Musings of an Old Man

Whatever this used to be about, it is now about my dying. I'll keep it up as long as I can and as much as I want to.

Name:
Location: Columbus, Ohio, United States

I'm a 69 years old white, male, 6'1", 290 lbs., partially balding in the back. I was married for ten years and fathered two children, a daughter and a son. My current marriage (2nd) will celebrate its 39th anniversary November 4. The date will be in the news because it was the same day as the Iranian hostages were taken at the US Embassy in Tehran. (Obviously, I had a better day than they did.) I'm a Vietnam Veteran ('71-'72). I have worked as a Computer Programmer, Project Manager, Graduate Teaching Associate, Technical Writer, and Web Developer. I own, with my wife, a house and a dog.

Monday, December 17, 2018

Learning to Forgive

I was laying in bed around four this morning thinking about who knows what or why when I suddenly realize I have been rehearsing arguments against a men's organization I used to belong to. For most of my life I have argued, in my own mind, against this wrong or that injustice or even just to justify some action I took or wanted to take. These arguments were always in my mind and consisted of me making my case, often insisting that someone else correct an injustice to me that had wounded me gravely.

The longest running argument was with my father. It went on for decades, and I don't think he ever knew about any of them. Mostly that was because no man has ever intimidated me quite like he did. I suppose that's generally true of sons whose fathers are less than the cultural ideal of a loving, caring father. The arguments went on for another reason: I knew of no man more unfair and smugly proud of it that my father. He refused to admit a mistake or any kind when I was younger. When I was older, and he was in AA, he began to try making amends for some of his more egregious mistakes. It was hard for me to take him seriously because he never admitted how wrong he was for so long. He was making amends for things he did, not for things he said, not for lying and cheating and browbeating and dominating a boy as young as three (I can't remember farther back than that). And he did it in such as way that I was always afraid of him until I got old enough and big enough that he realized he had to take his act elsewhere. (Or was it that I stopped coming around and he had to find new targets.)
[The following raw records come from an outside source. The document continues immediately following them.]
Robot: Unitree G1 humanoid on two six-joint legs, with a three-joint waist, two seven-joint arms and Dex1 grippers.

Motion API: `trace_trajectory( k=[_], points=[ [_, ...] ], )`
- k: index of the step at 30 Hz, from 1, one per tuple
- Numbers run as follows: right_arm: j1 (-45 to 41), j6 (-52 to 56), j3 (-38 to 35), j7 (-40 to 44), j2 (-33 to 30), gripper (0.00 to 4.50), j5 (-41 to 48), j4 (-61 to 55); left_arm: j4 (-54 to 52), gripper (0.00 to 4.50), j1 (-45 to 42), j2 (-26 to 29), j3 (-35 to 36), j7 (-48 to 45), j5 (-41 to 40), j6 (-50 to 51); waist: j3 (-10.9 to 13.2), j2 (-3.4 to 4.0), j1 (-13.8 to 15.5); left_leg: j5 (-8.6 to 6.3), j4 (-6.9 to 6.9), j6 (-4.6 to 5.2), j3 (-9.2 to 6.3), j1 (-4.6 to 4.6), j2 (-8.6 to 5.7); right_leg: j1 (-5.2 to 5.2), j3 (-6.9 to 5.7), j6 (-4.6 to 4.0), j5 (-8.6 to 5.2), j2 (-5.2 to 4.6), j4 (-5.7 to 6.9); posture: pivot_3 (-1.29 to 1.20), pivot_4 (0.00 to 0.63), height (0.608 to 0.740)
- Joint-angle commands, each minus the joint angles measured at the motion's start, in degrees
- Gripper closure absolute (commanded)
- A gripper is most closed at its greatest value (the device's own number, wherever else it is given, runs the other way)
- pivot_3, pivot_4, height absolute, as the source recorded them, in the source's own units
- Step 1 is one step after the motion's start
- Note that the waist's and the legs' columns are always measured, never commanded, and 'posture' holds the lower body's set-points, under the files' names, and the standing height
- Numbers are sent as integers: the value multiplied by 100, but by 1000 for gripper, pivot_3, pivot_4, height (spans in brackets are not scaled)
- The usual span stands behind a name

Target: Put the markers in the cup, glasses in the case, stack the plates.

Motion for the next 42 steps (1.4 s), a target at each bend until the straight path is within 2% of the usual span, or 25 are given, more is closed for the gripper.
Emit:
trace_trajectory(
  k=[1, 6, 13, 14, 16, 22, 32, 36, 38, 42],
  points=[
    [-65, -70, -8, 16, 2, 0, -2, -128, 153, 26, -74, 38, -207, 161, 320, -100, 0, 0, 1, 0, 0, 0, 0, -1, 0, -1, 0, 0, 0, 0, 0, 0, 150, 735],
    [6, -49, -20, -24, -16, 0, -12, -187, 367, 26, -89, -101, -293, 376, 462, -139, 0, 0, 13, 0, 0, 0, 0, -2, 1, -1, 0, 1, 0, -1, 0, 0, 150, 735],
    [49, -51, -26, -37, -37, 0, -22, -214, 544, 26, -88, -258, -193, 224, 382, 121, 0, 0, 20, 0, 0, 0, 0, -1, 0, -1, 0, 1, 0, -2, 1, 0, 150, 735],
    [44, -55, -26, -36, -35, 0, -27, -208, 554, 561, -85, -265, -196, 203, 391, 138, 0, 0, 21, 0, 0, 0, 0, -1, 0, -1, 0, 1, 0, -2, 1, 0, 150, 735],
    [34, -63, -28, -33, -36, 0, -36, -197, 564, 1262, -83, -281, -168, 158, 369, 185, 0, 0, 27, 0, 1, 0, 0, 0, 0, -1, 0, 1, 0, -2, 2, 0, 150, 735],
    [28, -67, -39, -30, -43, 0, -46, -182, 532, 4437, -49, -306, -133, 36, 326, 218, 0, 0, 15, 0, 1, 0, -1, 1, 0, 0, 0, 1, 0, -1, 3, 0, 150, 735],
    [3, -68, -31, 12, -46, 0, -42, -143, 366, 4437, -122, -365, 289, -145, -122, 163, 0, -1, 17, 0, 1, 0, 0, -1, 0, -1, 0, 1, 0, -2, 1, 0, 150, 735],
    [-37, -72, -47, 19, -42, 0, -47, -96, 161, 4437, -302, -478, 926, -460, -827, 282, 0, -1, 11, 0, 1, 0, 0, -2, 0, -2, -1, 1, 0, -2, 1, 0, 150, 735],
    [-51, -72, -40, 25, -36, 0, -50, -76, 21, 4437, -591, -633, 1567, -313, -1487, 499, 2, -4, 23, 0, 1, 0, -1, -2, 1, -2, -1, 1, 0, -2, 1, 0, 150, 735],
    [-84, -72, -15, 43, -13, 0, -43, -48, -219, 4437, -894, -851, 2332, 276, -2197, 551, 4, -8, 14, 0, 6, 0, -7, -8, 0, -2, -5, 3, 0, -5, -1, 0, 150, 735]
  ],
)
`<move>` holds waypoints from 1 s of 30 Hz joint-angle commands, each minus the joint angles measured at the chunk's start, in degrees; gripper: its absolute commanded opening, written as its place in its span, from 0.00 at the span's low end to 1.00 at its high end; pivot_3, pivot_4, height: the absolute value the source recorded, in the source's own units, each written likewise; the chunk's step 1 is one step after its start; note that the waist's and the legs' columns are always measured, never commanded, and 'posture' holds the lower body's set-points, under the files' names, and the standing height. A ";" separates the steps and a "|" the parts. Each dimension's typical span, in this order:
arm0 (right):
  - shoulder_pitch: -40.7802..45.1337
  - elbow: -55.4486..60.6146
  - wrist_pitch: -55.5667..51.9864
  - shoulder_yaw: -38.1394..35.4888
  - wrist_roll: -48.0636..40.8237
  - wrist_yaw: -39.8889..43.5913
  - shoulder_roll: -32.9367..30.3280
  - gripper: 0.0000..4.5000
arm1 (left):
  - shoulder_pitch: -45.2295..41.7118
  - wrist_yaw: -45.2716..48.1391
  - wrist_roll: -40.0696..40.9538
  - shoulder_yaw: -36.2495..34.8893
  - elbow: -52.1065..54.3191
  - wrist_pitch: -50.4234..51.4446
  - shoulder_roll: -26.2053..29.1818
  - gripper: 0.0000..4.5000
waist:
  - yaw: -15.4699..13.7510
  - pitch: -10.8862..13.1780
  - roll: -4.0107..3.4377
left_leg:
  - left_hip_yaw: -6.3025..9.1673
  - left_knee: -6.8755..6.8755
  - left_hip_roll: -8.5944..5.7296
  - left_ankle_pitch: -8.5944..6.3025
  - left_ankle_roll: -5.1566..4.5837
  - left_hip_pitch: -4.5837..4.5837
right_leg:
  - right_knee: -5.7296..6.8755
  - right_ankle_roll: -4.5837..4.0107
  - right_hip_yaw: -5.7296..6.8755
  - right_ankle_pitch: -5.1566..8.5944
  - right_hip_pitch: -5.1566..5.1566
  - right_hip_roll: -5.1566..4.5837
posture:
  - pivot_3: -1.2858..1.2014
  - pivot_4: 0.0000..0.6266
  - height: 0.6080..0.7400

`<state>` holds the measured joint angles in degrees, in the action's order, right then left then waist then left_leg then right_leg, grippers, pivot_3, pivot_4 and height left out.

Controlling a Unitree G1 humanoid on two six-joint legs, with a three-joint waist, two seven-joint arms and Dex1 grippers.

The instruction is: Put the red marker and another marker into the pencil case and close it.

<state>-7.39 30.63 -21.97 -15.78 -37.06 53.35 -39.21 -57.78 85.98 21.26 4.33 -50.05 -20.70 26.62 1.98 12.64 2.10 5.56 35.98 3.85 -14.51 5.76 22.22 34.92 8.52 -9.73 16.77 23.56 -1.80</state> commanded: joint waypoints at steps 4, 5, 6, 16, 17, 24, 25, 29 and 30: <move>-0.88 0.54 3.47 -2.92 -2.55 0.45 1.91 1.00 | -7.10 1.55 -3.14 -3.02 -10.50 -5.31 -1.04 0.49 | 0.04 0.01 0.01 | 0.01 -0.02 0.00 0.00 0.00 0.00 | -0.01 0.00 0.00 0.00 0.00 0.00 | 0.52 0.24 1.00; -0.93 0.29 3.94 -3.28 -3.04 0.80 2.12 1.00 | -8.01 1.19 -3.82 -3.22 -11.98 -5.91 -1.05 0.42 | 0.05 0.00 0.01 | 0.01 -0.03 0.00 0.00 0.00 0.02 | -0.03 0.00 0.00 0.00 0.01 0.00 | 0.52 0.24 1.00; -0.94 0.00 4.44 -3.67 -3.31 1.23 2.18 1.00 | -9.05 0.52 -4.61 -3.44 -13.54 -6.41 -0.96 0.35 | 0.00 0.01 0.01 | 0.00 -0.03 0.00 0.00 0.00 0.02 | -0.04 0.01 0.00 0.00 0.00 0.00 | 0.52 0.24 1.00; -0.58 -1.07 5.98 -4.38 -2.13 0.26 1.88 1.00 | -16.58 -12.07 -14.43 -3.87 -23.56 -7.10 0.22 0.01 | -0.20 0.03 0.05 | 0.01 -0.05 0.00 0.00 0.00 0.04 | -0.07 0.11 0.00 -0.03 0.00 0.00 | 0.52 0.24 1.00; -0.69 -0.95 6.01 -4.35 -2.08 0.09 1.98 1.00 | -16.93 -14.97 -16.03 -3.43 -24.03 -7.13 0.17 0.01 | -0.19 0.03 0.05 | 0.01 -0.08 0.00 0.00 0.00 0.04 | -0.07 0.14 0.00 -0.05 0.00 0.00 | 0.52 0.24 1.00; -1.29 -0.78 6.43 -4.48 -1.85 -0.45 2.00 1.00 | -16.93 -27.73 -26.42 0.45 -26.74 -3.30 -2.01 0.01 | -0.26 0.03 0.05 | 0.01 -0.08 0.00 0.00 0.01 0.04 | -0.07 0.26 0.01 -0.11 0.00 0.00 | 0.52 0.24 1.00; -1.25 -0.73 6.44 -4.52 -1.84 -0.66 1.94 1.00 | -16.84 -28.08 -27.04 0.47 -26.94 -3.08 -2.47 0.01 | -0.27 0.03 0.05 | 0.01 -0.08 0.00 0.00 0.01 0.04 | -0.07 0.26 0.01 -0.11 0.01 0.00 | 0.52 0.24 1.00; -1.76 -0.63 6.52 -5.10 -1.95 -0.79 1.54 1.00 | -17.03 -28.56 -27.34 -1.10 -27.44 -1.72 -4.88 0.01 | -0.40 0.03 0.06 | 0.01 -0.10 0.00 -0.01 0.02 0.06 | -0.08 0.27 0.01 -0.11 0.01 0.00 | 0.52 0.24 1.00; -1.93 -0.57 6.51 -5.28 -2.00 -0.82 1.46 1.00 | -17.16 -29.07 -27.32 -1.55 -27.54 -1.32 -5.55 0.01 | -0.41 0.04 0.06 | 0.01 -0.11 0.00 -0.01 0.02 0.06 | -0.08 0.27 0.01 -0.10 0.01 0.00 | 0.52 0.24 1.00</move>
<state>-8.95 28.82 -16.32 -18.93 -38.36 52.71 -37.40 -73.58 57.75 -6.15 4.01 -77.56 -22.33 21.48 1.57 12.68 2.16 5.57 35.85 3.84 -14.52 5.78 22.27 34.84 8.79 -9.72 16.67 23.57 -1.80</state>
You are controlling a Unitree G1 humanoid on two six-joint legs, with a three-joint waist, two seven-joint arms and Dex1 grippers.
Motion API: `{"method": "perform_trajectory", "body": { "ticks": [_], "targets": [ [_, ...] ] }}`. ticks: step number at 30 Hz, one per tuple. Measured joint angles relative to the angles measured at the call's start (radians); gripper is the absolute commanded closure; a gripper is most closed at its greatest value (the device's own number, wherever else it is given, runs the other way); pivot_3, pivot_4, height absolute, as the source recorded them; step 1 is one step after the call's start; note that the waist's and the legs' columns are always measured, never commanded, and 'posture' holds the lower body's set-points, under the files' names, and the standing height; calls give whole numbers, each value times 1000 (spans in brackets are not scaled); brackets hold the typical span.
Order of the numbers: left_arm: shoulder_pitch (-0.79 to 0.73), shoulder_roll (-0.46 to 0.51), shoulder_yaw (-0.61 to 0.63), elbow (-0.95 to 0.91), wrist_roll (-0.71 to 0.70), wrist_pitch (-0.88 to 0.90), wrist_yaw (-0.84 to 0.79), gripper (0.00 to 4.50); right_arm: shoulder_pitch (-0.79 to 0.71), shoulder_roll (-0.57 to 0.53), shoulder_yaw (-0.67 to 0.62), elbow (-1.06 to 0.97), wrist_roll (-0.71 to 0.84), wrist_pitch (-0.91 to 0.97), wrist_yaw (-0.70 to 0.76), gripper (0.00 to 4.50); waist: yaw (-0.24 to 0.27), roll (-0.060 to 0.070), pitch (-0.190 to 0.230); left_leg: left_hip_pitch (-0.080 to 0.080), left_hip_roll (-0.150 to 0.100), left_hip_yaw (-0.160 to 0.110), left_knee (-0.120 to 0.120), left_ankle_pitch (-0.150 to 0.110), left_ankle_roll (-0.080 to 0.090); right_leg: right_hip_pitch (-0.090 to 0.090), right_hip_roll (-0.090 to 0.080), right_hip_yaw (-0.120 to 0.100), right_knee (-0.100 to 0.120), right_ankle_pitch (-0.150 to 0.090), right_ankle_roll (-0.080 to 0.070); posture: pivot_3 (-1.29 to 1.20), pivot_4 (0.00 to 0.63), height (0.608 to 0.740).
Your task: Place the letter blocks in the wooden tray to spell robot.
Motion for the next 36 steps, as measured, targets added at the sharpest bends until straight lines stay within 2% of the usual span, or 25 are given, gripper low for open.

So you can see that I have a lot of work to do around forgiveness, for I have not forgiven the son of a bitch even as I have come to understand more and more what made him the way he was. There's a little boy inside me that I never adequately protected, and that little boy and I still want to kill our father.

I did try to make peace with my father before he died, and I think I did at least reach a truce, but I realize now that I never truly forgave him. And in realizing that, I realize that I have a whole lot of people I need to forgive. I'm not sure I know how.

Oh, I know how to SAY, "I forgive you," but I don't know how to actually forgive someone else. Heck, I don't know how to forgive myself. I seem to recall a story about some young girl who was having visions of the BVM. Somehow she gets into the Presence of the Pope who questions her closely, thinking that this is another love-starved poor girl with a fantastic story that gets her attention. So he asks the girl if she can talk to Jesus right now. The girl says she can. The pope tells her to ask Jesus what sins he confessed at his most recent confession. The girl is silent for a few minutes, eyes closed, hands folded in prayer. They she opens her eyes and says, "Jesus says he can't remember."

The lesson of this story is that once you are forgiven, the slate is wiped clean. Jesus/God does not remember those past sins for which you have asked forgiveness. Great story. Great moral lesson.

Only I don't forget. I may say, "I forgive you," but if I can't forget what you did, have I really forgiven? If I can't forget, I can't trust, because I remember how you abused my trust in the past. I remember how I did forgive, and you abused my trust again and again until I could no longer be in your presence because all you did was pick at the sores you had created.

So this is my journey now. How to I forgive, truly, absolutely, and completely forgive? How does that work? Can a mere mortal do this, or is it a power reserved to the gods? If anyone reading this has any ideas or can point me to any resources I can study, I appreciate your help.